Polisi Myanmar Dakwa Suu Kyi dengan Pasal Baru

Suu Kyi kini didakwa melanggar Pasal 25 Undang-Undang Penanggulangan Bencana Alam.

LYNN BO BO/EPA
Demonstran memegang sebuah poster menuntut pembebasan pemimpin de facto Myanmar Aung San Suu Kyi.
Rep: Kamran Dikarma Red: Yudha Manggala P Putra

REPUBLIKA.CO.ID, NAYPYITAW -- Kepolisian Myanmar mengajukan dakwaan baru terhadap pemimpin de facto negara tersebut Aung San Suu Kyi. Hal itu memungkinkan dia ditahan tanpa batas waktu tanpa pengadilan.

Pengacara Suu Kyi, Khin Maung Zhaw, pada Selasa (16/2) mengatakan, setelah bertemu hakim di pengadilan ibu kota Naypyitaw, kliennya didakwa melanggar Pasal 25 Undang-Undang Penanggulangan Bencana Alam. Pasal tersebut telah digunakan untuk menuntut para pelanggar pembatasan virus korona.

Hukuman maksimal untuk pelanggaran pembatasan Covid-19 adalah tiga tahun penjara. Namun dakwaan baru memungkinkan Suu Kyi ditahan tanpa batas waktu yang ditentukan tanpa persidangan.

Hal itu karena perubahan KUHP yang diberlakukan junta militer Myanmar pekan lalu. Perubahan memungkinkan penahanan tanpa izin pengadilan. Sebelumnya Suu Kyi telah didakwa atas kepemilikan walkie-talkie ilegal.

Sementara itu demonstrasi menuntut pembebasan Suu Kyi masih terus berlangsung di beberapa kota di Myanmar. Di Yangon, polisi memblokir jalan di depan Bank Sentral, yang menjadi sasaran pengunjuk rasa. Telah beredar rumor di jejaring media sosial bahwa militer berusaha menyita uang mereka.

Kalangan biksu turut turun ke jalan menyerukan pembebasan Suu Kyi. Mereka menggelar aksinya di luar kantor perwakilan PBB di Myanmar. Sekitar 3.000 demonstran, kebanyakan pelajar, kembali ke jalan-jalan di Mandalay, kota terbesar kedua di Myanmar. Sambil membawa poster Suu Kyi, mereka meneriakkan kembalinya demokrasi.

Pada Senin (15/2) lalu, Mandalay sempat dibekap ketegangan. Aparat keamanan secara kasar dan brutal membubarkan lebih dari seribu pengunjuk rasa yang berkumpul di depan Bank Ekonomi Myanmar.
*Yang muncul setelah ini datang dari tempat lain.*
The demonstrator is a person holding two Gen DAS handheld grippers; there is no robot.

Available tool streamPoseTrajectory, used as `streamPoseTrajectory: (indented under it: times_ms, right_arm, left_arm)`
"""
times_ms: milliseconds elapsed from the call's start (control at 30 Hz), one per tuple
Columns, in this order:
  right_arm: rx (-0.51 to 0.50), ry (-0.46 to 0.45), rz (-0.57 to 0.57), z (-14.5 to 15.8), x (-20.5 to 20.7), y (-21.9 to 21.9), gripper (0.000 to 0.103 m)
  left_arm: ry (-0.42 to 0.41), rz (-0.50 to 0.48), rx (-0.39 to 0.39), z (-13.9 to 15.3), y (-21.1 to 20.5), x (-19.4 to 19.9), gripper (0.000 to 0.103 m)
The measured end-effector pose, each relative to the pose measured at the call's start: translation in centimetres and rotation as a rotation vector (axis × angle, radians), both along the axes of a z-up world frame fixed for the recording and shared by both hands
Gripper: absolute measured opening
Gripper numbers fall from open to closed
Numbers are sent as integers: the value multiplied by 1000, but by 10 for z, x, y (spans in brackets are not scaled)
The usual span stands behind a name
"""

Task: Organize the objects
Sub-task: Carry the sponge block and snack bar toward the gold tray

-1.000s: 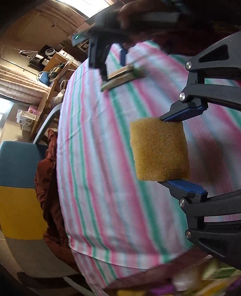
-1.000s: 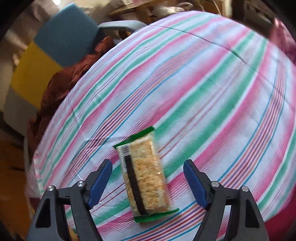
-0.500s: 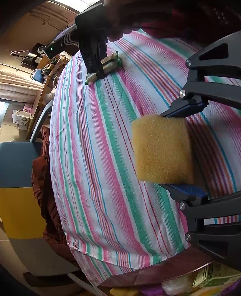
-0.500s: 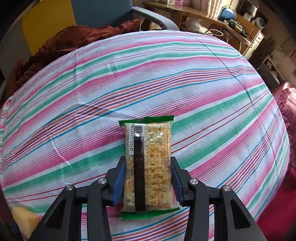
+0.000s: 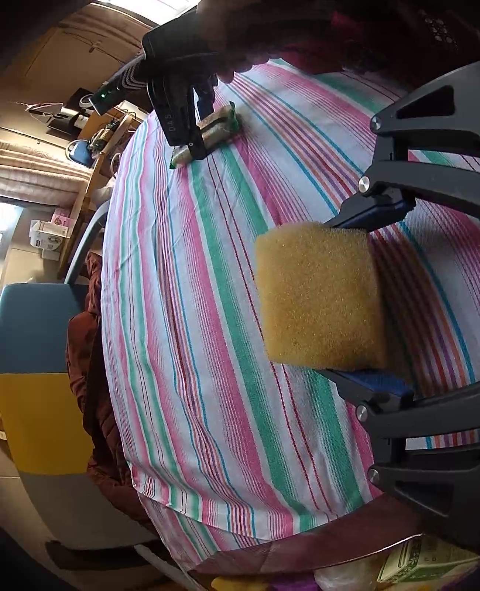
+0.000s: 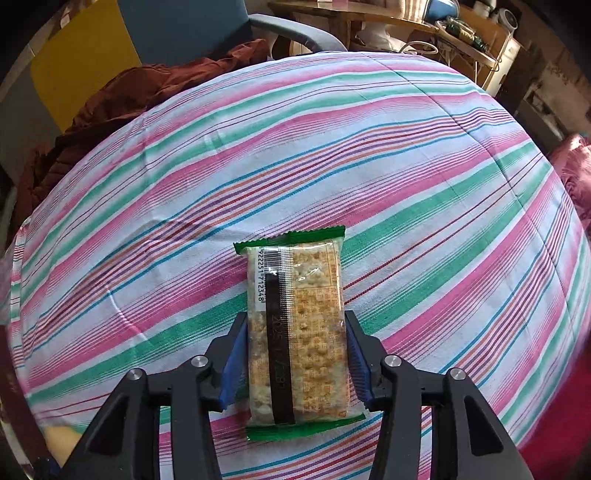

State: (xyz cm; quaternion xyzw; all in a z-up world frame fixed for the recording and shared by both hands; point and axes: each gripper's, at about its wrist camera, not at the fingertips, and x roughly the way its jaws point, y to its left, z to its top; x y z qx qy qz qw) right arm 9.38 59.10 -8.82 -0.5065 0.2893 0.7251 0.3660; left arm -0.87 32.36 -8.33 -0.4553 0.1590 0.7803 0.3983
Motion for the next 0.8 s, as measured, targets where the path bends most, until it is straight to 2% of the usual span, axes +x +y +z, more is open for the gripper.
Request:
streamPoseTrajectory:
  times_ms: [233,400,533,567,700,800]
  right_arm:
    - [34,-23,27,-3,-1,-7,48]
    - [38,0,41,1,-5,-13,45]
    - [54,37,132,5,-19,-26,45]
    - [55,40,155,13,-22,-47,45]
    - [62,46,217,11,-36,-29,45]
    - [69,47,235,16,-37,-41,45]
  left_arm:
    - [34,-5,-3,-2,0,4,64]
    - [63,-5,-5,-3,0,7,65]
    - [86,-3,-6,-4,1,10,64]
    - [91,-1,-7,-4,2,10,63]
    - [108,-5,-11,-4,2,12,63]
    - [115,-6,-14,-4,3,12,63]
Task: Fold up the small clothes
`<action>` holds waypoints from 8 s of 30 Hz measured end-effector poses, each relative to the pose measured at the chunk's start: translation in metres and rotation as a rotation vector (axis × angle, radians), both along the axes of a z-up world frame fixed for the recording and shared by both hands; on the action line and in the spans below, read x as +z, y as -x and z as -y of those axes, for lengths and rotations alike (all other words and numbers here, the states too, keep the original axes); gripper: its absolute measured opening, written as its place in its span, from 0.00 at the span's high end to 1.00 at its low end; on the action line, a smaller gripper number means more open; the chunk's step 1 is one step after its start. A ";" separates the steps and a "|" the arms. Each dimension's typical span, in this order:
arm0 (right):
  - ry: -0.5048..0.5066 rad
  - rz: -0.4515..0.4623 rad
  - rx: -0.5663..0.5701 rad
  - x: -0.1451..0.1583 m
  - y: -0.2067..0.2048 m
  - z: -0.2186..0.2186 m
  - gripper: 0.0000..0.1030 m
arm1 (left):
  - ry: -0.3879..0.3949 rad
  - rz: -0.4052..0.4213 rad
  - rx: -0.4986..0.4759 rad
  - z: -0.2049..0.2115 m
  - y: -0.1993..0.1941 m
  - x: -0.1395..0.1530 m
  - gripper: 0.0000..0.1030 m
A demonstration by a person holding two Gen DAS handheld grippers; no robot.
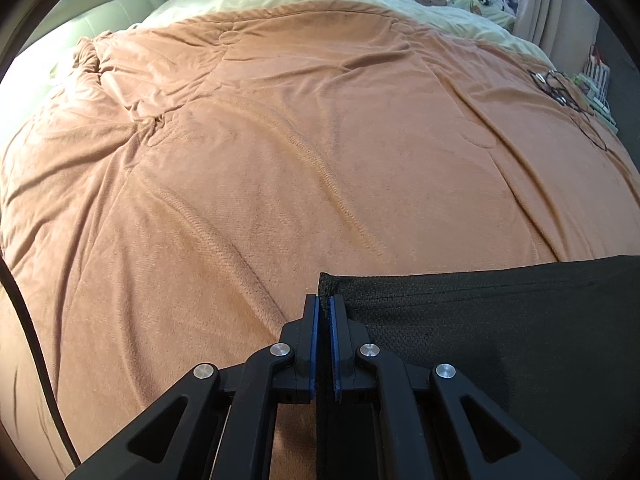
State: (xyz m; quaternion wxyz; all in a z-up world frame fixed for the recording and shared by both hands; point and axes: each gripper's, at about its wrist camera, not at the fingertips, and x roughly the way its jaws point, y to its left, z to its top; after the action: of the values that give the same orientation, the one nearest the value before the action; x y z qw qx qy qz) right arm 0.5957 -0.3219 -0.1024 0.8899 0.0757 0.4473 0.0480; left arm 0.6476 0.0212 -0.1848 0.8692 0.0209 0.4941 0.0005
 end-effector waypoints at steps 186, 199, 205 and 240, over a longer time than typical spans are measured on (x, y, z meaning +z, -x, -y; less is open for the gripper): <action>0.034 -0.068 0.321 -0.005 0.247 -0.210 0.86 | 0.645 -0.100 0.173 -0.086 0.275 -0.001 0.92; 0.025 -0.067 0.291 -0.002 0.214 -0.212 0.86 | 0.660 -0.105 0.182 -0.089 0.274 -0.001 0.92; 0.040 -0.054 0.273 0.002 0.173 -0.218 0.86 | 0.672 -0.110 0.210 -0.092 0.277 -0.003 0.92; 0.061 -0.115 0.107 0.004 -0.046 -0.226 0.97 | 0.723 -0.115 0.330 -0.096 0.286 -0.007 0.92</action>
State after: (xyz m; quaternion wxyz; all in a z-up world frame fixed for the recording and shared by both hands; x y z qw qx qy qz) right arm 0.6420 -0.0962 -0.0989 0.8608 0.0269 0.5023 0.0775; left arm 0.3614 0.1175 -0.1916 0.7798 -0.3659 0.5068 -0.0350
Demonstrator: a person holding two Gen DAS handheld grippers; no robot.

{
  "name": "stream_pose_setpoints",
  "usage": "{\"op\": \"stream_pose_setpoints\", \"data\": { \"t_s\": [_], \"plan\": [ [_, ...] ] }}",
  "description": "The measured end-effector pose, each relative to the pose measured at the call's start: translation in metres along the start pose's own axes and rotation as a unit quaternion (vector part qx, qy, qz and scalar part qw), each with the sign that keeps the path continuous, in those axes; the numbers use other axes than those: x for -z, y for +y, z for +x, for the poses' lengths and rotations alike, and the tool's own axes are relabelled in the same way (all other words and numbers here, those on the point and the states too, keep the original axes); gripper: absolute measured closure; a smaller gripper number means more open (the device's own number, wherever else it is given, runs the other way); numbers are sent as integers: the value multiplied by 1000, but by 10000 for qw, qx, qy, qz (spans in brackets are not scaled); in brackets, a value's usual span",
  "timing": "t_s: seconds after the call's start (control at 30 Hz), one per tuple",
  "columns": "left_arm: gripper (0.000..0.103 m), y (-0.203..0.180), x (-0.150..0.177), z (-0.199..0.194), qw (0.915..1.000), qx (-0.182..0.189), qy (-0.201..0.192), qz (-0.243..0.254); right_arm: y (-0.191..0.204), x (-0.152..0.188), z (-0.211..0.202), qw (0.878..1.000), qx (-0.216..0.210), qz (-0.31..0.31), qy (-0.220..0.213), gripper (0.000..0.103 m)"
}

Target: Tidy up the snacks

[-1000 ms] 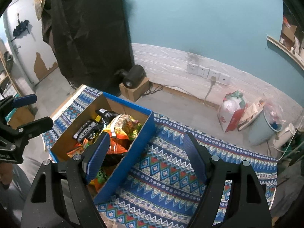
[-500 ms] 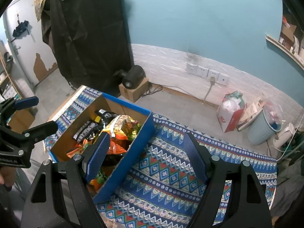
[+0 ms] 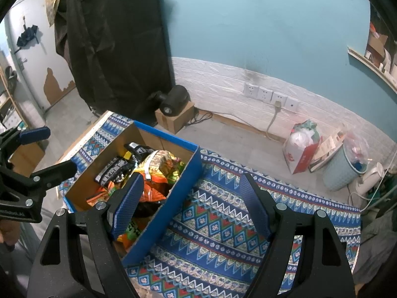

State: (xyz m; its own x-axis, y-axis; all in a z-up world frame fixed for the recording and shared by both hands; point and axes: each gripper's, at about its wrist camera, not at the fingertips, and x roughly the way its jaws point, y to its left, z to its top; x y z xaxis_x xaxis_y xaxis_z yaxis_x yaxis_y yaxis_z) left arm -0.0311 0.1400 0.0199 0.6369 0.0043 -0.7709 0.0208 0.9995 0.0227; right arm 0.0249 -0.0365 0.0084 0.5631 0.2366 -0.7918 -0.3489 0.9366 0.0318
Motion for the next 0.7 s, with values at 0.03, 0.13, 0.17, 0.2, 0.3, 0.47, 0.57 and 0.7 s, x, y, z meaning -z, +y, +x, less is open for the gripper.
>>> {"op": "stream_pose_setpoints", "data": {
  "t_s": [0.03, 0.13, 0.17, 0.2, 0.3, 0.47, 0.57, 0.7],
  "plan": [
    [1, 0, 0, 1, 10000, -33, 11, 2, 0, 0, 0, 10000, -6, -5, -1, 25],
    [1, -1, 1, 3, 9999, -108, 49, 33, 0, -1, -1, 10000, -6, -28, -7, 25],
    [1, -2, 1, 3, 9999, -104, 50, 35, 0, -1, -1, 10000, -7, -26, -9, 25],
    [1, -2, 2, 3, 9999, -104, 55, 36, 0, -1, -1, 10000, -9, -33, -11, 25],
    [1, -2, 2, 3, 9999, -112, 54, 34, 0, -2, -1, 10000, -14, -44, -10, 25],
    [1, -3, 2, 2, 9999, -105, 20, 22, 1, -2, -1, 10000, -10, -52, -11, 25],
    [1, -2, 3, 1, 10000, -69, -11, -3, 1, -2, -2, 10000, -9, -45, -15, 25],
    [1, -4, 3, 0, 10000, -33, -30, 37, 1, -2, -1, 10000, -15, -56, -10, 25]
  ]
}}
Aparat menyerang warga dengan tongkat. Media melaporkan peluru karet pun ditembakkan ke kerumunan massa dan melukai beberapa orang.

Pemblokiran akses internet diberlakukan pada Senin malam. Namun militer tak menjelaskan mengapa hal itu dilakukan. Pada 1 Februari lalu, militer Myanmar melancarkan kudeta terhadap pemerintahan sipil di negara tersebut. Mereka menangkap Penasihat Negara Aung San Suu Kyi, Presiden Win Myint, dan beberapa tokoh senior partai National League for Democracy (NLD).

Kudeta dan penangkapan sejumlah tokoh itu merupakan respons militer Myanmar atas dugaan kecurangan pemilu pada November tahun lalu. Dalam pemilu itu, NLD pimpinan Suu Kyi menang telak dengan mengamankan 396 dari 476 kursi parlemen yang tersedia. Itu merupakan kemenangan kedua NLD sejak berakhirnya pemerintahan militer di sana pada 2011.

Militer Myanmar telah mengumumkan keadaan darurat yang bakal berlangsung selama satu tahun. Sepanjang periode itu, militer akan mengontrol jalannya pemerintahan. Pemilu bakal digelar kembali setelah keadaan darurat usai.